Not long after Christmas, we took a whole pile of boxes and wrapping down to the local recycling place. While my husband was unloading, Iwas idly glancing around at all the packaging and general detritus from the festive season, when my eye fell on an old brown suitcase. Now you can't actually recycle suitcases at this place, just the usual paper, cardboard, bottles, cans etc. I opened it up and it was stuffed with old notebooks and papers. On closer inspection, it was the notes from someone's entire university course in economics, from the late 1960s. I was sorely tempted to grab large handfuls and bring home for collage etc. but we are starting to declutter our house in preparation to sell it and move down to the coast. So I walked away, but at the last minute, knew I just had to bring home one notebook
Last time we went down to the coast, we stopped, as usual in Braidwood and there was a book sale on at the local church hall. I just had to duck in and see what was there. I couldn't resist this Enid Gilchrist classic on making your own maternity wear. All the patterns are shown in diagrams with hundreds of markings and numbers - obviously in those days, people thought nothing of drafting up their own slopers.
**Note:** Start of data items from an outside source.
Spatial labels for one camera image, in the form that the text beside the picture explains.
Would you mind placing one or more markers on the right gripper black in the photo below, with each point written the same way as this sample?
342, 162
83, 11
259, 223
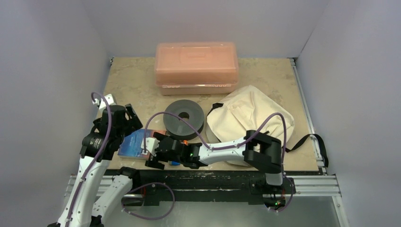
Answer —
161, 150

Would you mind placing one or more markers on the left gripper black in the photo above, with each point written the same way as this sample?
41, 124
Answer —
133, 123

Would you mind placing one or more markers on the orange cover book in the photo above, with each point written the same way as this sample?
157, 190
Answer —
131, 146

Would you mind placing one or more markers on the cream canvas backpack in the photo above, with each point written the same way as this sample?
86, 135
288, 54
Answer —
248, 107

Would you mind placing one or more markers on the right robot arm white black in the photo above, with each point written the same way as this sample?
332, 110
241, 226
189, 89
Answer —
256, 149

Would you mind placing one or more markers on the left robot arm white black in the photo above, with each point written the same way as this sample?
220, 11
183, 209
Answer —
84, 208

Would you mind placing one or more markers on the blue eraser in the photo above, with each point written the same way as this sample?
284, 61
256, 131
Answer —
172, 163

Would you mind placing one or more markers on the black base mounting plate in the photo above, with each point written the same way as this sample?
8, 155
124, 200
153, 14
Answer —
151, 187

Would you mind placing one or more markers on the black filament spool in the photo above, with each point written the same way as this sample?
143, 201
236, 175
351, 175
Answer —
184, 119

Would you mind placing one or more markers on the pink translucent storage box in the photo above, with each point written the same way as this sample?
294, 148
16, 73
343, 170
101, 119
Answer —
196, 68

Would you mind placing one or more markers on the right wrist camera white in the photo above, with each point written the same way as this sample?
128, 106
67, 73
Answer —
148, 147

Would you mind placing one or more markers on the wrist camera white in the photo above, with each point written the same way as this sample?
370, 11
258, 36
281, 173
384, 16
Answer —
100, 103
148, 147

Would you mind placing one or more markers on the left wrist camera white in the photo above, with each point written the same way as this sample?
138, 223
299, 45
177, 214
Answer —
100, 103

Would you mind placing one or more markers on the aluminium rail right side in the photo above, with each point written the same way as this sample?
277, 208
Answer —
322, 184
I guess in those days they still taught dressmaking at school! It isn't dated, but the price is four shillings, so it predates the introduction of decimal currency on 14 February 1966 - probably about 1963 or 64, I'd guess. On the back is an advert for the latest Bernina - the 730 - its most outstanding features are proudly announced as 'portable' and 'electric'. So are the latest models, but we don't seem to need to advertise those features anymore - now it is more likely to be 'connects to the internet and downloads bazillions of patterns'.
Those were the days.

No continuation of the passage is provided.